The fight for equality is scary because it asks us to interrogate our own inherent bias, eloquently demonstrated by Peggy McIntosh in her lecture “The Knapsack of Invisible Privilege”, used to explain the extent of white privilege in society. It is important to acknowledge the invisible grab-bag of opportunities that are culturally and perhaps unfairly inherited and to be honest about our desire to retain them. It is scary for someone like Ricketson to admit that his version of a meritocracy is suddenly under scrutiny and of course he would seek to protect and defend it. No one wants to admit that they had a head start in the race.

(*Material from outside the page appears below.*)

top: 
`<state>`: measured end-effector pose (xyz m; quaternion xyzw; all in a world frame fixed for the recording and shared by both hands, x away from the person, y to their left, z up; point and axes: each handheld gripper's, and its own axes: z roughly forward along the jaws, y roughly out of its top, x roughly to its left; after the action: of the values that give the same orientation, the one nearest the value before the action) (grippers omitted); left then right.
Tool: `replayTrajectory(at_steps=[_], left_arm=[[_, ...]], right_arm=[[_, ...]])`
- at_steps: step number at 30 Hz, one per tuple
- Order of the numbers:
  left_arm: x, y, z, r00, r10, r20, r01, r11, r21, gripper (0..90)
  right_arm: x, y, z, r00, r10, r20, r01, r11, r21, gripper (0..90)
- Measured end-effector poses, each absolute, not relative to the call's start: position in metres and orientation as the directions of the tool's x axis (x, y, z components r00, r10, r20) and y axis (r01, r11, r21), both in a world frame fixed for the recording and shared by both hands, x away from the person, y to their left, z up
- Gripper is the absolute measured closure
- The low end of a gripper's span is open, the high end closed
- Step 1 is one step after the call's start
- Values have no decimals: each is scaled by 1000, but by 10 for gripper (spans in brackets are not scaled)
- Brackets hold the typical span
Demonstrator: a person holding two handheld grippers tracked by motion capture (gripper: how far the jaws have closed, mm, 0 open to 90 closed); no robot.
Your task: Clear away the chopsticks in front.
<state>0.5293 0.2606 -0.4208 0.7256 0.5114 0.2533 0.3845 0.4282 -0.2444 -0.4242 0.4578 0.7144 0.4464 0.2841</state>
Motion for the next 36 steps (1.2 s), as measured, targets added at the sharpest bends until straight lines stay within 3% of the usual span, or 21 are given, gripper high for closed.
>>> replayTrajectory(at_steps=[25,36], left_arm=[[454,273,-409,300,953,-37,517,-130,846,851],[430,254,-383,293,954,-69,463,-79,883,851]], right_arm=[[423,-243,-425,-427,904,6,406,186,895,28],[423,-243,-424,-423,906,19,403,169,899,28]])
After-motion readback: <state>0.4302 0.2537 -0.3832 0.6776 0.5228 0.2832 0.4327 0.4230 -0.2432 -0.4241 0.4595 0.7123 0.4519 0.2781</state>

As a white, straight, cisgendered, middle class female, I have had enormous advantages over other filmmakers who have suffered reduced access to the opportunities that have allowed me to make my first feature. It is uncomfortable to acknowledge that within my own backpack are shortcuts to this outcome: despite the fact that my empirical evidence is one of personal hardship and toil.
It was announced at the Screen Australia Development Roadshow recently that Gender Matters is a one-year only initiative, the result of brutal budget cuts that the national screen body has endured. It is admirable that strong steps have been taken to address gender disparity but an unfortunate reality that this window will be left open for a brief time only.
I hope for Australia’s sake and for our national cinema’s future that women of all races, identities and backgrounds use this opportunity to tap confidently on the glass ceiling (or rather podium) that Ricketson is standing on.